Output the data word for word. Begin at its first line and end at the line with "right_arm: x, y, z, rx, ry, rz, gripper".

(Given records begins)

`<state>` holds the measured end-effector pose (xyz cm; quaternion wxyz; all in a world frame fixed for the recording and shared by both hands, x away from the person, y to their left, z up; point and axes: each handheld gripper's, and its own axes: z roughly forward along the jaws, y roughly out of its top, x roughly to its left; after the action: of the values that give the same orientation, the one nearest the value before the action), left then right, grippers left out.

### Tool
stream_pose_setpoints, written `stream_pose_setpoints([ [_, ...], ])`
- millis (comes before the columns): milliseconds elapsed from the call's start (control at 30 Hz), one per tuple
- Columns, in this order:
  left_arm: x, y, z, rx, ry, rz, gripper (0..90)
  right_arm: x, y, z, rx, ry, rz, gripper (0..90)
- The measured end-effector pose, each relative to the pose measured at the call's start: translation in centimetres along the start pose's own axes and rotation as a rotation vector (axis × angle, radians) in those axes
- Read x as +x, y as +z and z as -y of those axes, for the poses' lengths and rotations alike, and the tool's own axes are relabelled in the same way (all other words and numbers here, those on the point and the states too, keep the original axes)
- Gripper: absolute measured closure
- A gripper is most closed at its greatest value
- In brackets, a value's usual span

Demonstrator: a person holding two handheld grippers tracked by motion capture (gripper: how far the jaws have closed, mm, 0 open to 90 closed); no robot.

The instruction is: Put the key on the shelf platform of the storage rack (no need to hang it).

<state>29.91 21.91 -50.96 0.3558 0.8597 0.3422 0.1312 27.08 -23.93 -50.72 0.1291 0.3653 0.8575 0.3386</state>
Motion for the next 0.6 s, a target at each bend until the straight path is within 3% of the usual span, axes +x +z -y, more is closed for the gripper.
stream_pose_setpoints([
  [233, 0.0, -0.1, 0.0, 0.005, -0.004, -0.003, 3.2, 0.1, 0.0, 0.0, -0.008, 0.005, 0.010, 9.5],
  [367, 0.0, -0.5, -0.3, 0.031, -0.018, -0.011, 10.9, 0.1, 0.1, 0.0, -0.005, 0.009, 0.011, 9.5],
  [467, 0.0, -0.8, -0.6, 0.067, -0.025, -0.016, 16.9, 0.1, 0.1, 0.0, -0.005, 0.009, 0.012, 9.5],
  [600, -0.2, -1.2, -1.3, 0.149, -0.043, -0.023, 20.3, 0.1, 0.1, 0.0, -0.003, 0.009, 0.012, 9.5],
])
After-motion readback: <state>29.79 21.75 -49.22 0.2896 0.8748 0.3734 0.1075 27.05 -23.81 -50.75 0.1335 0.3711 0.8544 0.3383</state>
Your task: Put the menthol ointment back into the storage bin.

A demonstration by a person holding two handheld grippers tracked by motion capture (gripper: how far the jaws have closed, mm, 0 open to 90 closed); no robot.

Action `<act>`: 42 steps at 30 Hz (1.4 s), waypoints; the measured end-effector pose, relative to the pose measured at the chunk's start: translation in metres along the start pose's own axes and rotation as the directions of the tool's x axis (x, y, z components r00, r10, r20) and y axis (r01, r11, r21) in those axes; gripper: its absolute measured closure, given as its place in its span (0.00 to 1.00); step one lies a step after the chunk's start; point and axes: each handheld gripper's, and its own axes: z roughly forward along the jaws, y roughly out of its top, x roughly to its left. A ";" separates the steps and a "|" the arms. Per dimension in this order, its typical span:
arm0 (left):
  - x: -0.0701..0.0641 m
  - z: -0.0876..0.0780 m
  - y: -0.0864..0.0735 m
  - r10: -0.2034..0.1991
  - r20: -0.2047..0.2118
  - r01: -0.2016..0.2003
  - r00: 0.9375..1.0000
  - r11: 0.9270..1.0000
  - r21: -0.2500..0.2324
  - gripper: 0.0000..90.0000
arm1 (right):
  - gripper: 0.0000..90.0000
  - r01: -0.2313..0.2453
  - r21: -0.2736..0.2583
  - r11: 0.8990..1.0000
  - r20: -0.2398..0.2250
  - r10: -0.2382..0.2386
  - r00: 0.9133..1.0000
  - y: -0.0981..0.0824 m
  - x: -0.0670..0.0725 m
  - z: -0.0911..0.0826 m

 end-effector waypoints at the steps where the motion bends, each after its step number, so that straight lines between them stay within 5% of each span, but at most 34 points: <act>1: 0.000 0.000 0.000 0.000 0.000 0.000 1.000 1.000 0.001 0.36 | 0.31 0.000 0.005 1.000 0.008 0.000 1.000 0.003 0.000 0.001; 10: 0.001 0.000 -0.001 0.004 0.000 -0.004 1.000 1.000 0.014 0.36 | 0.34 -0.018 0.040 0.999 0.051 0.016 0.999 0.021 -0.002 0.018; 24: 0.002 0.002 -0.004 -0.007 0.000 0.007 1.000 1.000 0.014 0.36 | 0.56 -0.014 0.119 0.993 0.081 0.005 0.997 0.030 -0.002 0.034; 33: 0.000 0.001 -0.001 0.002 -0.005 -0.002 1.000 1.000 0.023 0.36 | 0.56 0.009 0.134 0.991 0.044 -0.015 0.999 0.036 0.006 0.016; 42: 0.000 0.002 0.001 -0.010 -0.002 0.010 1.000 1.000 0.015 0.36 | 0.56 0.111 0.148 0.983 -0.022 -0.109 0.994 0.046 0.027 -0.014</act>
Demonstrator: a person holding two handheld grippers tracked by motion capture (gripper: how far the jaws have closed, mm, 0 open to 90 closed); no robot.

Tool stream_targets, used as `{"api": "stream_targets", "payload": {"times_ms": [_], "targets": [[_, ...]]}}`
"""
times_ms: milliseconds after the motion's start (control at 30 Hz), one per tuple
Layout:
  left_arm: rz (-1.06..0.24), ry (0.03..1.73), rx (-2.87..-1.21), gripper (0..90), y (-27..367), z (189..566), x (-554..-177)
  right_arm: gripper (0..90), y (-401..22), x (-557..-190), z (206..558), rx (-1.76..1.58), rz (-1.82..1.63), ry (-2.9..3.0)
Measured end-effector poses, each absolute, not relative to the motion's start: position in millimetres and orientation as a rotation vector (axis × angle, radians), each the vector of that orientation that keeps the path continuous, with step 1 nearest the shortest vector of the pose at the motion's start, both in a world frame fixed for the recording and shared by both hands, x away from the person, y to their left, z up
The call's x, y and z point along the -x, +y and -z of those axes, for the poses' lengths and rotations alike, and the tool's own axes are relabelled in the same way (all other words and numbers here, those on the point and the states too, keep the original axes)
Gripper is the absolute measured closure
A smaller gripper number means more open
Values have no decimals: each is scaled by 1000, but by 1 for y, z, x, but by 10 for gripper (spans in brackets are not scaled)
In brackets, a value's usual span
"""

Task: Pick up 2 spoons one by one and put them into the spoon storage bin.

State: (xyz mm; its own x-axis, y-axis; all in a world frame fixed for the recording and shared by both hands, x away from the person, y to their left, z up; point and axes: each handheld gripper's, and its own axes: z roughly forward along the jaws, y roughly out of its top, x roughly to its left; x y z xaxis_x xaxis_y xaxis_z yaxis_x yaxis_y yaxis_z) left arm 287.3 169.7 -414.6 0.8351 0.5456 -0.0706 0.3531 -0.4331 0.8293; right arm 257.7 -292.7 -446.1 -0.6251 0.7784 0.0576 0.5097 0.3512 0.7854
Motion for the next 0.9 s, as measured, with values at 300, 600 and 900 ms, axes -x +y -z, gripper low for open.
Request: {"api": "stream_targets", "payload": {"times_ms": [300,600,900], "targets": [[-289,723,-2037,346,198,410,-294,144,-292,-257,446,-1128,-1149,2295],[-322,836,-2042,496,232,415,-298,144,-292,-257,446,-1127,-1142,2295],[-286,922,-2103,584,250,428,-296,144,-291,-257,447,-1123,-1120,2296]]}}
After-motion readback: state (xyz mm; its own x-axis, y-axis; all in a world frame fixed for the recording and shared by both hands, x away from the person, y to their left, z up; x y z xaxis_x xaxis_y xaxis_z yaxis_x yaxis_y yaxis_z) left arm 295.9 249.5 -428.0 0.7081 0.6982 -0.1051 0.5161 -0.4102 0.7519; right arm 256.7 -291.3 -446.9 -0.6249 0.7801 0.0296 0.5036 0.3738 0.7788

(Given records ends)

Output of the task ::
`<state>` holds the measured end-effector pose (xyz cm; quaternion wxyz; all in a world frame fixed for the recording and shared by both hands, x away from the person, y to their left, z up; point and axes: each handheld gripper's, and its own axes: z roughly forward along the jaws, y roughly out of its top, x roughly to its left; after the action: of the values that give the same orientation, the one nearest the value before the action), left then right, grippers left out.

### Tool
stream_pose_setpoints, written `stream_pose_setpoints([ [_, ...], ])`
- millis (comes before the columns): milliseconds elapsed from the call's start (control at 30 Hz), one per tuple
- Columns, in this order:
  left_arm: x, y, z, rx, ry, rz, gripper (0..90)
  right_arm: x, y, z, rx, ry, rz, gripper (0..90)

The exercise closes with this answer.